[Stored data entries]
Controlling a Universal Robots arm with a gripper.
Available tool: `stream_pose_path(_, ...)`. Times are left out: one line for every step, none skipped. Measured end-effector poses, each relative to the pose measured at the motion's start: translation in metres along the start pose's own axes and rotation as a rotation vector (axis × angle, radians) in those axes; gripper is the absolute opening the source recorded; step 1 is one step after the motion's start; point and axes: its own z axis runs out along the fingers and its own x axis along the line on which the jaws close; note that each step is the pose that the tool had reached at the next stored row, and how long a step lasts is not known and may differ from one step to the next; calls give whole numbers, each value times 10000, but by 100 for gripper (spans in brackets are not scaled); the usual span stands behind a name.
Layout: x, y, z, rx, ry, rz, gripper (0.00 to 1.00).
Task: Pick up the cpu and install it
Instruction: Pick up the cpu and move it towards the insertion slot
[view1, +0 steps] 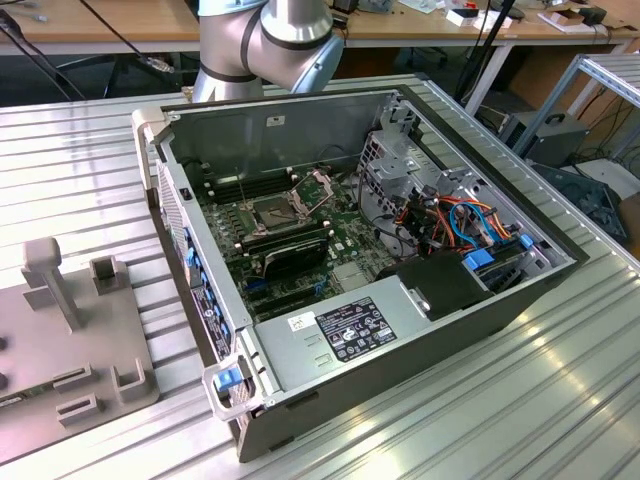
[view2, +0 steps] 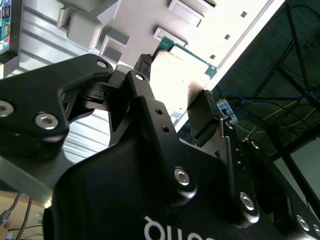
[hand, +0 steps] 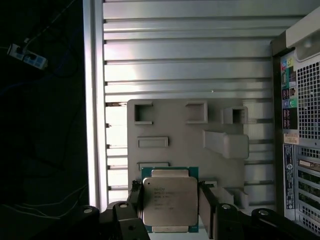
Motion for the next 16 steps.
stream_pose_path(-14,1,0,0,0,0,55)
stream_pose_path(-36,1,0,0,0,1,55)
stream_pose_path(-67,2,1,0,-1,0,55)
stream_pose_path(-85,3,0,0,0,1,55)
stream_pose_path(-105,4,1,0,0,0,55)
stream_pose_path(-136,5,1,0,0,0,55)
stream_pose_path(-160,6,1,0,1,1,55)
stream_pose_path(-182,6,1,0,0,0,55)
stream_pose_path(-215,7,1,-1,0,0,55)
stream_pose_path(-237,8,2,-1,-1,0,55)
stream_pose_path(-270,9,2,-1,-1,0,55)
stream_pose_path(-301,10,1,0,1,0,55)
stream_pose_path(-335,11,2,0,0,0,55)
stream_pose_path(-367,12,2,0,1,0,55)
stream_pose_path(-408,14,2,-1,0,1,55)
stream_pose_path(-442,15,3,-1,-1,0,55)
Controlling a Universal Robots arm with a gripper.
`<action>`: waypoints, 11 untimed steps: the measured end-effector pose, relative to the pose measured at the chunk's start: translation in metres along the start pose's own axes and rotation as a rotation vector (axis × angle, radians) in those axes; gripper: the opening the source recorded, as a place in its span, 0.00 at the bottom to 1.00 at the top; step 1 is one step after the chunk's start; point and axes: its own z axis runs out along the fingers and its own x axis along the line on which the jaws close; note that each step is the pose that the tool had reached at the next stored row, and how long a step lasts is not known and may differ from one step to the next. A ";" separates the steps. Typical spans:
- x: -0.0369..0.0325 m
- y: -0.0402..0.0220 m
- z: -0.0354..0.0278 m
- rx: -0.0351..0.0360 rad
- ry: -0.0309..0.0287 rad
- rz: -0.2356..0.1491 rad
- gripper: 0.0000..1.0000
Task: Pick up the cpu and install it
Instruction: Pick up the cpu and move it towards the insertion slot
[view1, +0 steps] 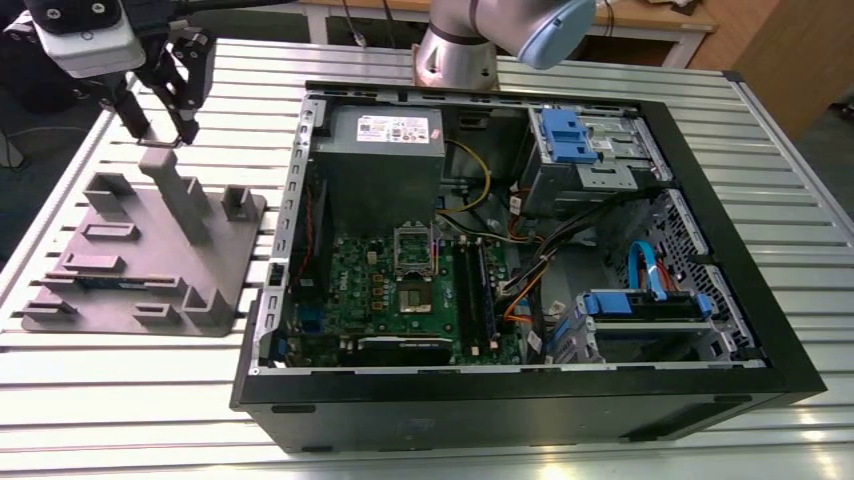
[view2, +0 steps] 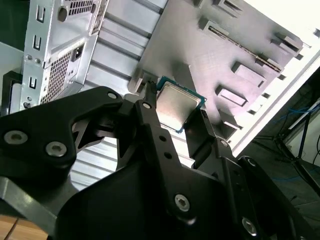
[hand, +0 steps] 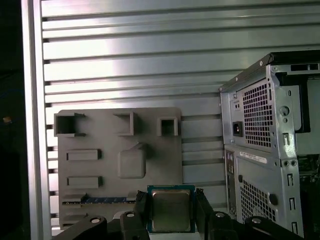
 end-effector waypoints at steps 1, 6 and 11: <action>-0.0007 0.0001 0.0000 0.0001 0.0000 0.000 0.47; -0.0043 0.0003 0.0000 0.0000 0.0000 0.000 0.47; -0.0080 0.0006 0.0001 0.0000 0.0000 0.000 0.47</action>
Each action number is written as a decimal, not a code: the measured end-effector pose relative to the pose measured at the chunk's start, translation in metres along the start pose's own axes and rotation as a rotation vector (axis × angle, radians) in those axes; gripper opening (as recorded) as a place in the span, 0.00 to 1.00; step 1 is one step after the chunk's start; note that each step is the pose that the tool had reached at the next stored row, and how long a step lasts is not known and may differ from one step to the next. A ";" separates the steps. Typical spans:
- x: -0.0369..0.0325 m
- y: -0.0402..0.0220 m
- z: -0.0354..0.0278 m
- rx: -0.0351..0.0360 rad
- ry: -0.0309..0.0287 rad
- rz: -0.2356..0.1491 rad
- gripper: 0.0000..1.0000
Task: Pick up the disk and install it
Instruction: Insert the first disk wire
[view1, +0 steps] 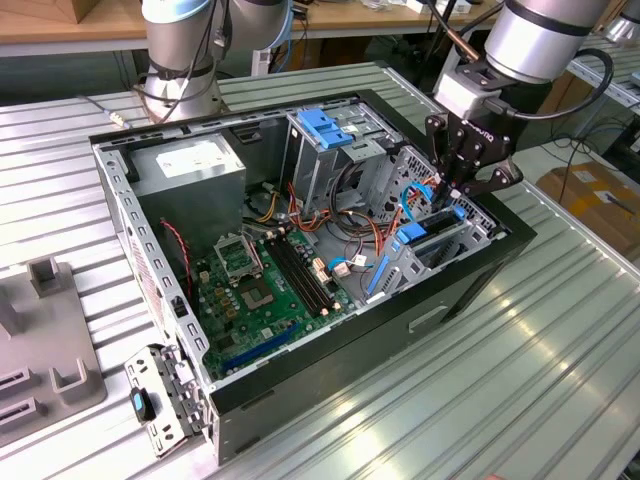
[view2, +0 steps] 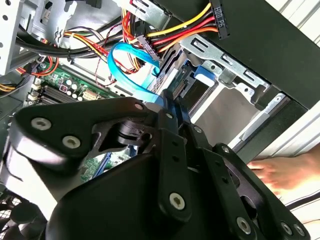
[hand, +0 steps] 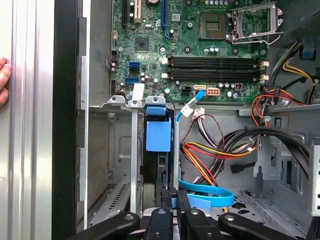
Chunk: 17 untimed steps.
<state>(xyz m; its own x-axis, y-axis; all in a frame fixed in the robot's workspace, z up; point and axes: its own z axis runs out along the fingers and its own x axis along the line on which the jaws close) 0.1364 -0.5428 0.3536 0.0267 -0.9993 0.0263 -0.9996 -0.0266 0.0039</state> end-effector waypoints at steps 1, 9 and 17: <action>0.0000 0.0000 0.0001 0.0000 0.0000 0.000 0.16; 0.0029 0.0001 0.0008 0.0000 -0.0007 0.000 0.16; 0.0084 0.0048 0.0006 0.0052 -0.0023 0.000 0.16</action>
<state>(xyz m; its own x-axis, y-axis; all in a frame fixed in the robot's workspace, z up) 0.1319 -0.5513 0.3532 0.0266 -0.9994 0.0241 -0.9996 -0.0266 -0.0013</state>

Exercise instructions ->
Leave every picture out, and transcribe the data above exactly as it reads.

Reply to the exercise ->
Controlling a Universal Robots arm with a gripper.
Available tool: `stream_pose_path(_, ...)`. Times are left out: one line for every step, none skipped. Measured end-effector poses, each relative to the pose measured at the motion's start: translation in metres along the start pose's own axes and rotation as a rotation vector (axis × angle, radians) in those axes; gripper is the absolute opening the source recorded; step 1 is one step after the motion's start; point and axes: its own z axis runs out along the fingers and its own x axis along the line on which the jaws close; note that each step is the pose that the tool had reached at the next stored row, and how long a step lasts is not known and may differ from one step to the next; calls give whole numbers, each value times 10000, but by 100 for gripper (spans in brackets are not scaled); the usual span stands behind a name.
Layout: x, y, z, rx, ry, rz, gripper (0.00 to 1.00).
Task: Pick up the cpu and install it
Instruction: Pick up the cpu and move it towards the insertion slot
[view1, +0 steps] 
[view2, +0 steps] 
[hand, +0 steps] 
Motion for the next 16 steps.
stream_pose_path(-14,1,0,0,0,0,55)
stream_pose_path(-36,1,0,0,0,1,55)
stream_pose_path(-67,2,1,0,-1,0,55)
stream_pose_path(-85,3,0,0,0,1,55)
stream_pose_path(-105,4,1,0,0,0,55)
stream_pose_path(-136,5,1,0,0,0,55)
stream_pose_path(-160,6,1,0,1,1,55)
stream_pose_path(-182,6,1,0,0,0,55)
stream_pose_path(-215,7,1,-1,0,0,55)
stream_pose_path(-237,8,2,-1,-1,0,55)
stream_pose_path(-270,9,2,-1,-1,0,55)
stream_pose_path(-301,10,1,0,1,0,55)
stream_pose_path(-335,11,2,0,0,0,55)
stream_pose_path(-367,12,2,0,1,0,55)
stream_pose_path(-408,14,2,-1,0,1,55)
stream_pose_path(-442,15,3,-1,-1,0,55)
Controlling a Universal Robots arm with a gripper.
`<action>`: waypoints, 11 untimed steps: the measured end-effector pose, relative to the pose measured at the chunk's start: translation in metres along the start pose's own axes and rotation as a rotation vector (axis × angle, radians) in those axes; gripper: the opening the source recorded, as a place in its span, 0.00 at the bottom to 1.00 at the top; step 1 is one step after the chunk's start; point and axes: its own z axis runs out along the fingers and its own x axis along the line on which the jaws close; note that each step is the pose that the tool had reached at the next stored row, and how long a step lasts is not known and may differ from one step to the next. A ";" separates the steps. Typical spans:
- x: -0.0369..0.0325 m
- y: -0.0402..0.0220 m
- z: -0.0354..0.0278 m
- rx: -0.0351..0.0360 rad
- ry: -0.0309..0.0287 rad
- rz: -0.2356..0.1491 rad
- gripper: 0.0000..1.0000
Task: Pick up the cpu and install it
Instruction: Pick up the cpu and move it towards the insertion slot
[view1, +0 steps] 
[view2, +0 steps] 
[hand, +0 steps] 
 end-effector waypoints at steps 1, 6 and 11: <action>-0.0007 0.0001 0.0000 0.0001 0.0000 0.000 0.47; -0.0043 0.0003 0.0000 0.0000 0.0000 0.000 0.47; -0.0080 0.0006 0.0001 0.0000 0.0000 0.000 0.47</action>
Each action number is written as a decimal, not a code: the measured end-effector pose relative to the pose measured at the chunk's start, translation in metres along the start pose's own axes and rotation as a rotation vector (axis × angle, radians) in those axes; gripper opening (as recorded) as a place in the span, 0.00 to 1.00; step 1 is one step after the chunk's start; note that each step is the pose that the tool had reached at the next stored row, and how long a step lasts is not known and may differ from one step to the next. A ";" separates the steps. Typical spans:
- x: -0.0369..0.0325 m
- y: -0.0402..0.0220 m
- z: -0.0354..0.0278 m
- rx: -0.0351..0.0360 rad
- ry: -0.0309..0.0287 rad
- rz: -0.2356..0.1491 rad
- gripper: 0.0000..1.0000
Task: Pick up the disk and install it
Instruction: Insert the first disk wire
[view1, +0 steps] 
[view2, +0 steps] 
[hand, +0 steps] 
Chunk: 17 untimed steps.
<state>(xyz m; its own x-axis, y-axis; all in a frame fixed in the robot's workspace, z up; point and axes: its own z axis runs out along the fingers and its own x axis along the line on which the jaws close) 0.1364 -0.5428 0.3536 0.0267 -0.9993 0.0263 -0.9996 -0.0266 0.0039</state> end-effector waypoints at steps 1, 9 and 17: <action>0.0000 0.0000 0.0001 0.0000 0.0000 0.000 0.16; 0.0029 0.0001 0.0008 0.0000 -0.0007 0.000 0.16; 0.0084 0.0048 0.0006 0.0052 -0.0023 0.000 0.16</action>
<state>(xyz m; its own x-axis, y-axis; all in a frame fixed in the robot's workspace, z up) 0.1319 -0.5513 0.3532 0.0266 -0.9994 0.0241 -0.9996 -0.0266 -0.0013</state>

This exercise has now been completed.